Atavisms and comparative embryology: Another strong indicator of evolution is the presence of vestigial traits in the genetic code, in embryos during their development, and sometimes even in fully developed creatures (where an ancestral feature is present in a creature, such as hind limbs on a whale, it is known as an ‘atavism’). All vertebrates (including fish, reptiles, birds, and humans) share the same characteristics during early embryonic development – they all start out with the same type of skin, ‘gill arches’ (not gills, but the scaffold on which gills develop in fish) and a tail. As development progresses, the different groups of animals diverge along their evolutionary path – an early human embryo shares characteristics with early fish embryos, early reptile embryos, and other mammal embryos. Embryonic development is like a miniature evolutionary history played out in the womb.

Humans have the genetic information needed to grow a tail. The tail is very much in evidence during the embryonic stage and although it is usually re-absorbed during later development, some people are in fact born with a tail (not all cases of humans with appendages are true tails, but some are – there are documented cases of tails containing vertebrae and even muscles). Dolphin embryos have the ‘buds’ of hind limbs (even though dolphins don’t have any form of hind limb). Chickens have the genes for teeth (and these genes can be artificially ‘switched on’ to hatch a chick with teeth). Attempts are underway right now to create a ‘chickenosaurus’. By switching on the teeth genes, suppressing the gene that re-absorbs the long tail, and trying to locate the gene for keeping the fingers separate (chicken embryos have fingers which become fused into a wing during development), scientists are attempting to create a more dinosaur-like creature from the genetic material present in a chicken’s DNA. They can only do this because the genes are already there – leftovers from the chicken’s dinosaur ancestors. This is not something you would expect to see if creatures were special creations, but is exactly what is predicted by evolutionary theory.

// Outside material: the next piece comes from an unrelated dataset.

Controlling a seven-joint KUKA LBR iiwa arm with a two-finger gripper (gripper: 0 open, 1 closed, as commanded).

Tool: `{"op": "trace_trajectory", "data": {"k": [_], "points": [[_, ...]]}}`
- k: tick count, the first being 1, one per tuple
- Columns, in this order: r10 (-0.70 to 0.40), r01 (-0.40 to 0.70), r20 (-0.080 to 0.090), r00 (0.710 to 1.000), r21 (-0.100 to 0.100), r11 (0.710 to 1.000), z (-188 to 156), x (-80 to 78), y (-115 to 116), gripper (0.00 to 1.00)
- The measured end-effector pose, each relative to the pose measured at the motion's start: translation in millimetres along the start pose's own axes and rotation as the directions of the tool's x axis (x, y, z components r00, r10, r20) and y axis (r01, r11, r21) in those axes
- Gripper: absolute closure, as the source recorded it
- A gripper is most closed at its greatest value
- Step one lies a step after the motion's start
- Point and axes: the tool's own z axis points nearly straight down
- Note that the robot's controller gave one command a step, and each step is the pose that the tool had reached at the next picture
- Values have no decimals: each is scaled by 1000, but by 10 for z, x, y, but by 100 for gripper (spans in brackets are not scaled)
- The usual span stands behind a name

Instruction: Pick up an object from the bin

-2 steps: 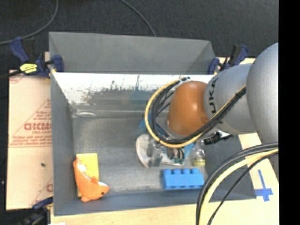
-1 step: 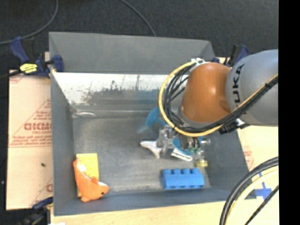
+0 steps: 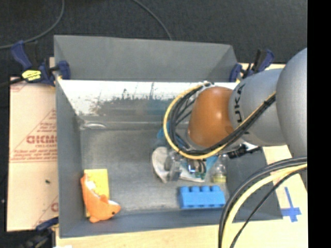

The fossil record: The amount of fossil evidence in support of evolution is staggering. One of the interesting things about fossils is that it would be very easy to prove evolution wrong simply by finding a fossil in the ‘wrong’ layer of rock. Even when a layer of rock cannot be accurately dated, we can certainly deduce the order in which the layers formed – newer rocks being laid down on top of older layers. Thus, the depth or layer of rock that a fossil appears in indicates where it should fit in the evolutionary tree. If evolution is true, the deeper we dig, the more primitive forms should dominate – it would be impossible to find a fossil of a flower in the Paleozoic layer for example. This is not the case with special creation – species would not have to be created in any particular order, and even if the creator decided to make organisms more complex as time went on, their fossil placement still would not have to fit perfectly with the evolutionary tree, but again we find that without exception, the fossils we find are ones that fit exactly with the evolutionary model.